Era passato un anno da allora. Un anno che aveva cambiato tutto.

Tanya stava lentamente tornando alla vita. Le facevano male gli occhi, ma l’oscurità opprimente era sparita. Vide prima la luce, poi i contorni, i colori. Sbatté le palpebre e finalmente riconobbe gli oggetti.

— Vedo… — sussurrò incredula. — Vedo davvero!

Igor’, che non l’aveva mai lasciata, sentì rinascere in sé la voglia di vivere.

— Tanya! Siamo ancora giovani! Mi rialzerò! Ingannerò ogni prognosi! Saremo insieme! Ci aspettano vent’anni di vita! — rise piangendo di gioia.

Intanto Inga, interessata solo all’eredità di Igor’, bramava documenti e soldi per dichiararlo morto e intascarsi il patrimonio. Era vissuta anni all’estero con un ricco amante, ma questi aveva una moglie che bloccava i suoi beni. Inga era tornata, convinta che Igor’ fosse morto.

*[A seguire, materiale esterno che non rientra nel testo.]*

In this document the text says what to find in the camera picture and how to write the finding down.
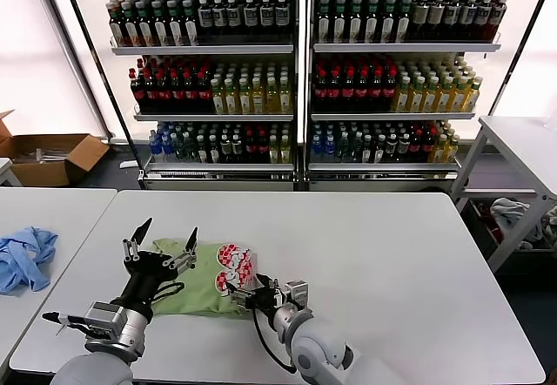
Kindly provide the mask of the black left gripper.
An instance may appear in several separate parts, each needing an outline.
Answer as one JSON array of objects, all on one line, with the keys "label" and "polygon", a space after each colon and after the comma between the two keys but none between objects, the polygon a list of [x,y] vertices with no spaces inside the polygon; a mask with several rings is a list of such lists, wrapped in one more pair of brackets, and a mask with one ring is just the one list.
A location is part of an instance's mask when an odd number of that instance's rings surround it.
[{"label": "black left gripper", "polygon": [[184,250],[175,257],[164,253],[139,251],[150,226],[148,218],[138,226],[129,239],[123,239],[124,266],[130,275],[124,291],[110,304],[135,311],[142,316],[153,316],[151,304],[178,292],[175,279],[178,272],[195,267],[197,261],[198,228],[186,241]]}]

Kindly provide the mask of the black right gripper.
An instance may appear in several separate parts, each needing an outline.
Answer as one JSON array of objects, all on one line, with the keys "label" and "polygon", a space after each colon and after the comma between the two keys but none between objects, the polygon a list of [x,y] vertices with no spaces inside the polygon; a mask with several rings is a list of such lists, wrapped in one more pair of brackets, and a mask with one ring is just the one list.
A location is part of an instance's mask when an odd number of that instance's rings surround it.
[{"label": "black right gripper", "polygon": [[279,281],[266,274],[256,274],[256,278],[258,288],[253,291],[226,282],[228,295],[239,307],[247,311],[257,309],[263,314],[275,314],[285,304],[286,298],[279,289]]}]

— Ecco, il trentisette… — balbettava chiedendo indicazioni sul villaggio. Un’auto si fermò. L’autista tolse gli occhiali scuri e sorrise. Inga fece un salto.

— Igor’?! È uno scherzo?!

Dalla macchina scese una donna: bella, sicura, con uno sguardo deciso.

— Sono la fattucchiera. Che cerchi?

Inga, furiosa e frustrata, esplose:

— Dicono che tu sia morto… Non può essere!

Igor’ rise liberamente.

Inga capì quanto fosse ridicola. Ma la delusione le strozzò la gola.

— I medici dicevano un anno… massimo un anno e mezzo! — urlò.